TEMPO.CO, Jakarta - Singkatnya pembahasan Rancangan Undang-Undang Ibu Kota Negara menjadi sorotan sejumlah kalangan. Pakar hukum tata negara dari Universitas Andalas Feri Amsari menuturkan pembentukan undang-undang yang tidak melibatkan partisipasi publik dan tidak menggunakan asas keterbukaan sangat rentan untuk digugat.
"Di titik tertentu, lumrah jika warga negara merasa kehadiran Undang-undang IKN tidak melindungi hak-hak konstitusional mereka," kata Feri saat dihubungi, Ahad, 23 Januari 2022.
Menurut Feri, peluang untuk mengajukan gugatan UU IKN ke Mahkamah Konstitusi sangat tinggi. Apalagi, jika bercermin pada putusan MK terkait dengan UU Cipta Kerja. Di putusan itu, MK mencatat ada lima tahap pembentukan undang-undang, yakni perencanaan, penyusunan, pembahasan, persetujuan, dan pengundangan.
Dalam pembentukan UU Cipta Kerja, empat tahap pertama tidak melibatkan partisipasi publik sehingga majelis hakim Konstitusi memerintahkan untuk melakukan perbaikan. "Undang-Undang IKN juga miskin partisipasi publik. Kalau MK konsisten dengan putusan itu, pembentukan UU IKN yang terburu-buru akan mudah digugat," ujar Feri.
Dewan Perwakilan Rakyat mengesahkan UU IKN pada rapat paripurna ke-13, Selasa, 18 Januari 2022. Pembentukan undang-undang itu tergolong kilat mengingat anggota parlemen baru mulai menetapkan pimpinan dan keanggotaan pansus untuk membahas RUU IKN pada 7 Desember 2021. Di hari yang sama, pansus gerak cepat melakukan rapat kerja bersama pemerintah untuk membahas RUU IKN.
Feri menilai DPR tidak pernah terbuka dan meminta masukan kepada publik mengenai pembentukan UU ibu kota baru. Isi undang-undang itu pun, kata dia, terkesan tidak melalui kajian yang dalam.

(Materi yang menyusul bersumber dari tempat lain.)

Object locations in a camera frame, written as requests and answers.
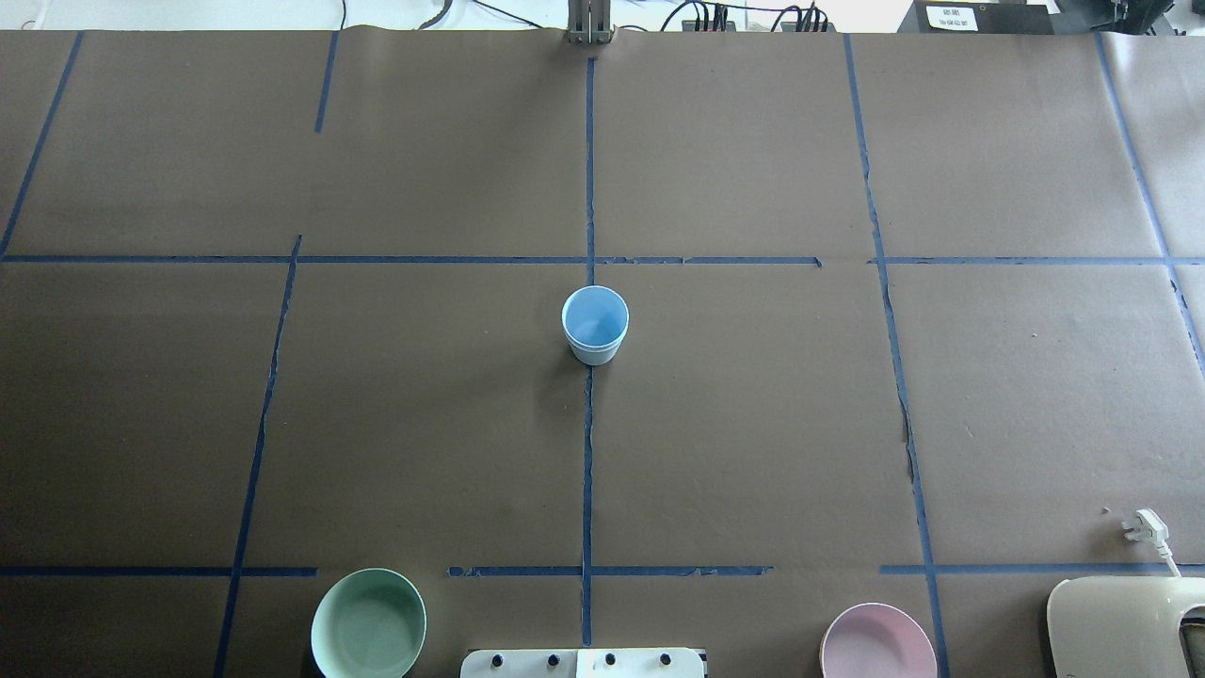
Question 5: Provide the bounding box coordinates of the pale blue cup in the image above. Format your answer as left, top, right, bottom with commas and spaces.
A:
564, 323, 627, 366

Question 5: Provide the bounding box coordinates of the black power strip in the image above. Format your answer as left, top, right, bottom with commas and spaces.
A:
660, 1, 837, 34

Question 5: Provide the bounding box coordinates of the green bowl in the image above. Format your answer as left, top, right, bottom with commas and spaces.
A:
310, 568, 427, 677

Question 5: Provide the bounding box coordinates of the pink bowl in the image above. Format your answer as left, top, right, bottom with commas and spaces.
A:
818, 605, 940, 677

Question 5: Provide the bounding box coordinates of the black box with label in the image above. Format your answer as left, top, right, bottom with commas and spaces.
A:
897, 1, 1054, 35

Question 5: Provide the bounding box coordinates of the cream toaster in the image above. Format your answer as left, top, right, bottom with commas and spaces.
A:
1046, 574, 1204, 677

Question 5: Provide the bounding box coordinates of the white power plug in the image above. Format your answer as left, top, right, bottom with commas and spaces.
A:
1119, 508, 1182, 578

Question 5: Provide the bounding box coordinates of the grey metal post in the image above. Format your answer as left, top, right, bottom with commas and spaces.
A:
568, 0, 615, 45

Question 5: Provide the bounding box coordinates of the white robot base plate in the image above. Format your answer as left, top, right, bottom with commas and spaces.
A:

Ia mencontohkan soal pendelegasian kewenangan badan otorita yang akan diatur dalam peraturan pemerintah. Menurut Feri, mestinya DPR memasukkan aturan yang detil dalam undang-undang, bukan malah memberikan kewenangan penuh kepada pemerintah seolah pemerintah yang memiliki kewenangan membentuk undang-undang. "Jadi seolah ada peraturan yang diberikan ke badan otorita tapi tidak dalam bentuk undang-undang tapi dikontrol pemerintah," ucap dia.
Konsep badan otorita, kata Feri, juga masih tidak jelas. Undang-undang mengatur ada pemilihan DPR dan Presiden namun tidak ada pemilihan daerah. Dengan tidak adanya konsep pemilihan umum daerah, menurut Feri, artinya dianggap tidak ada penduduk yang tinggal di ibu kota.
"Tapi kenapa ada pemilu nasional di ibu kota kalau tidak ada penduduknya? Jadi sepertinya tidak ada kajian kenapa pilihannya badan otorita, kenapa tidak pemda yang sifatnya khusus dengan konsekuensi yang berkaitan dengan kepemiluan," katanya.